10 April 2007

Sometimes ugly-all-over just works


How else do I explain my bizarrely positive reaction to this photo of Keira Knightley with her looks-like-Orlando-but-isn't beau, Rupert Friend, as they stroll all lovey-dovey and Duran-Duran-like through London's Piccadilly Square yesterday afternoon?

Style Scorecard:

Black opaque tights with open-toed gold t-strap sandals -- minus one (it's that same "Hillary Clinton is a shrew" conundrum -- you just know you're right)

Holey jeans and flip-flops -- minus two (you're not in college anymore, pretty boy, grow up and buy some jeans that didn't come from the Fly Girls wardrobe and shoes that don't expose your hairy hobbit toes)

Shapeless gingham shirt dress and oversized matchy-matchy red cardigan -- minus three (how dare that selfish bitch hide her size-zero figure when there are so many desperate size-eights out there who'd give anything to see a bit of rib or jutted-out hipbone?)

Man purse -- plus one/minus one (seems wrong but I'm attracted to the confidence it takes to rock it)

Stupid straw hat -- plus one (it's only stupid because I know I couldn't pull it off)

You know, after the breakdown, I think I've come to the realization Keira and Rupert's success isn't borne out of ugly-cancels-out-ugly but rather the fact that they're both just really beautiful people. She could have full-on scabies and he could be wearing khakis and a golf shirt, and still, they'd be the most knockout couple in the crowd.

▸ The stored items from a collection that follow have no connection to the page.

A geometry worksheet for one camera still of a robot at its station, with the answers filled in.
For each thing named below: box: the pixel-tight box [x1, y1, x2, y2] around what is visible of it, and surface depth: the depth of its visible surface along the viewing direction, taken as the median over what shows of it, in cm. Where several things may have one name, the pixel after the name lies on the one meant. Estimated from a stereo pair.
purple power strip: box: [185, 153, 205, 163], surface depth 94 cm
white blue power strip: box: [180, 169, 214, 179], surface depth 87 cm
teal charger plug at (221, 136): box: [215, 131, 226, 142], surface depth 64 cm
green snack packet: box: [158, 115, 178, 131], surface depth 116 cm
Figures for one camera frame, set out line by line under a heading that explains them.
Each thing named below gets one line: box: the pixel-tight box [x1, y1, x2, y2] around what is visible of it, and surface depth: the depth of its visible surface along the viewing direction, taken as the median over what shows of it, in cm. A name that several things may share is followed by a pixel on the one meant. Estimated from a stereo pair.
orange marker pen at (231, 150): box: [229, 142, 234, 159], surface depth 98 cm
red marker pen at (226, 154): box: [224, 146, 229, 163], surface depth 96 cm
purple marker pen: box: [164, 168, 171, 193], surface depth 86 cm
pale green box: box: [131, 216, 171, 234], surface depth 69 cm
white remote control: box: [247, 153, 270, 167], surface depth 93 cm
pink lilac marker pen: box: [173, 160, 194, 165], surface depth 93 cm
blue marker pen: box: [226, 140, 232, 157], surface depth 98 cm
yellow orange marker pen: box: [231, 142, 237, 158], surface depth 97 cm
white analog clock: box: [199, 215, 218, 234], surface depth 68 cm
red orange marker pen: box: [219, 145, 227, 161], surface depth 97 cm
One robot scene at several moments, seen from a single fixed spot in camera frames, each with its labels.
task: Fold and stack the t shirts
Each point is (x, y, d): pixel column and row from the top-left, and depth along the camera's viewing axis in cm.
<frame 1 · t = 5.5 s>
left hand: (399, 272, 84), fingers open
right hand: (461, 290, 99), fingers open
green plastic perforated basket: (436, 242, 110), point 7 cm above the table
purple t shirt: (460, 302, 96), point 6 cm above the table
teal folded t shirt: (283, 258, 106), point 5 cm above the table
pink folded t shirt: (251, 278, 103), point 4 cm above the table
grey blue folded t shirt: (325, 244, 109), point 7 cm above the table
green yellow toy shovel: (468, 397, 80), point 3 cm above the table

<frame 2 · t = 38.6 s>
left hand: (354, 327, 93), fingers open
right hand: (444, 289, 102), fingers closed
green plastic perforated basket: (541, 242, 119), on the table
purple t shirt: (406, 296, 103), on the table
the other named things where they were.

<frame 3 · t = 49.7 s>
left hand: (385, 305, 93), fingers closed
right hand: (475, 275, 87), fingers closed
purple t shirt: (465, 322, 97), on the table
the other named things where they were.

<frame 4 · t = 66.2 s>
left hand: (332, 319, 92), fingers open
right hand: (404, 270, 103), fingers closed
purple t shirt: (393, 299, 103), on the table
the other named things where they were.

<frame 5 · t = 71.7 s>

The best piece of evidence to support this conclusion - that ugly doesn't definitively cancel out ugly - is a photo of the already defunct marriage of hideousness that was Kirsten Dunst and Johnny Borrell.

Gross, I know.

2 comments:

Anonymous said...

She looks so gorgeous in that picture you don't even notice the tragic outfit.

Keira, not Kirsten.

Anonymous said...

I agree with you, Jessica, Keira looks better in that picture than she has in months. Such a natural beauty.